Cal’s massive eyebrow lifts. “Did I?”

And in a single-handed flip, he has Ere pinned to the earth.

“Curse of the—”

Cal’s hand covers not only Ere’s mouth, but most of his face. Ere struggles for a moment, then goes limp, allowing Cal to think he has given up. Cal does not loosen his grip, so Ere opens his mouth and snakes with his tongue at his cousin’s salty hand.

“Ugh!” Cal snorts, removing his hand and rolling off of Ere.

Ere scrambles to his feet, wiping his mouth. “You like that?”

“Is that your strategy if you run into a Syn? Lick them?”

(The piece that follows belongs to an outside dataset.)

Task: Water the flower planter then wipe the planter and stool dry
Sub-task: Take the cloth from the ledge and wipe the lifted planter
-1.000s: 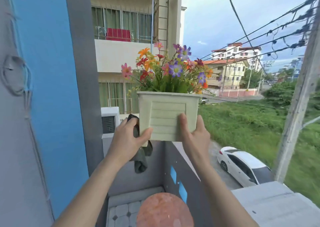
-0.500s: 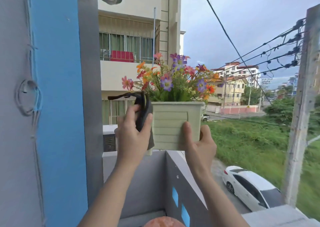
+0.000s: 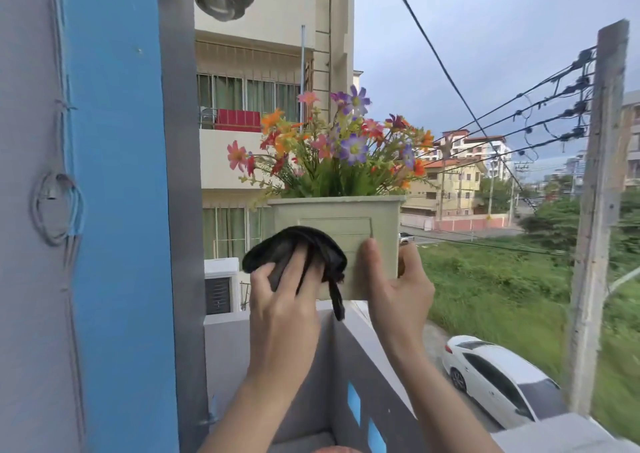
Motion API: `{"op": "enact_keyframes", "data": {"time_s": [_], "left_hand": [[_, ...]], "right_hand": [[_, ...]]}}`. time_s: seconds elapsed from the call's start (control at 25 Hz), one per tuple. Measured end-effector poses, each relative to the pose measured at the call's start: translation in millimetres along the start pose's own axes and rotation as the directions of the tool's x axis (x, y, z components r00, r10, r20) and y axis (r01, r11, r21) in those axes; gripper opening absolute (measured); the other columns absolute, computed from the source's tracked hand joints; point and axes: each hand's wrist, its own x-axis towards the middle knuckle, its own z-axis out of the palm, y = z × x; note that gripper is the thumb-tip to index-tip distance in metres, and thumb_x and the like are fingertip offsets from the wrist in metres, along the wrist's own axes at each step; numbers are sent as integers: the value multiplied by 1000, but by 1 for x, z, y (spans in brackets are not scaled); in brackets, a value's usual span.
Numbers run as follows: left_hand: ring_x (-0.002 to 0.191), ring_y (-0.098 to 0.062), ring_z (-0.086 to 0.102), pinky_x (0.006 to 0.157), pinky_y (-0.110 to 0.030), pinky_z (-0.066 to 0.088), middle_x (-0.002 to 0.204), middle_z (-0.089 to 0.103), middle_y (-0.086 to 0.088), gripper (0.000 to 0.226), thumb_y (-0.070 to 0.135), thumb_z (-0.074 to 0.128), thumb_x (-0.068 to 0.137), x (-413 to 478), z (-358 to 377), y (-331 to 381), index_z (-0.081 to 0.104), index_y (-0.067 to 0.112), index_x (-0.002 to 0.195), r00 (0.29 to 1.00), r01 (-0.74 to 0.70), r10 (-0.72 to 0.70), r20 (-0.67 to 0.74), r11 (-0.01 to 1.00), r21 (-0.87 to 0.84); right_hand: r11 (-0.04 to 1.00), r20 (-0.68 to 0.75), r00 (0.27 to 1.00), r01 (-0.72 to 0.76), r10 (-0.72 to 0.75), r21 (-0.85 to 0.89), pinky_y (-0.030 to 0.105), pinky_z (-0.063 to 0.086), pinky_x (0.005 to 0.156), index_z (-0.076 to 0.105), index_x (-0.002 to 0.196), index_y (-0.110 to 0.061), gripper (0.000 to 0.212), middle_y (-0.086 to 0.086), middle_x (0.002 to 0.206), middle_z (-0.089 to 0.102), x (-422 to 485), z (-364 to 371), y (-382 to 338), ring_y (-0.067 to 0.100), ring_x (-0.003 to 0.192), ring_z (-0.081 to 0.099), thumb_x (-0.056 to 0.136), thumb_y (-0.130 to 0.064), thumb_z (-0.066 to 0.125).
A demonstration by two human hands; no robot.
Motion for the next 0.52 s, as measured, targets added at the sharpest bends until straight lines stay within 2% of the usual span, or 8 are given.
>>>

Ere only glares in response. Neither of the boys actually knows how to contend with a Syn, if ever they ran into one out on their own. They have been conditioned to hate and fear everything about Syn society, without actually knowing much about their sworn enemy. No matter; the universal truth about all enemies is that very little actual information is required to fuel deep and loyal hatred.

But Ere has come to believe that his knowledge of the Syn world is insufficient, and this lack of information is a weakness. As the youngest in his tribe, he was always assured that he need not worry: the elders would take care of things. But now the elders are not merely older than him, they are old. Weak, and growing weaker. The leader of his tribe, his great-uncle Howard Fell, is struggling with sickness of mind and body. He does not even know himself anymore. How can a man unable to recall his own name be expected to keep his people safe?

His uncle was not the only one to have aged out of reliable protection. The entire tribe was graying. Ere once felt that his fate rested securely in the hands of his elders. But these days the elders’ wrinkled old fingers can barely hold on to anything, let alone fend anything off. Ere and Cal are the strong ones now— a realization that both thrills and terrifies the slight boy.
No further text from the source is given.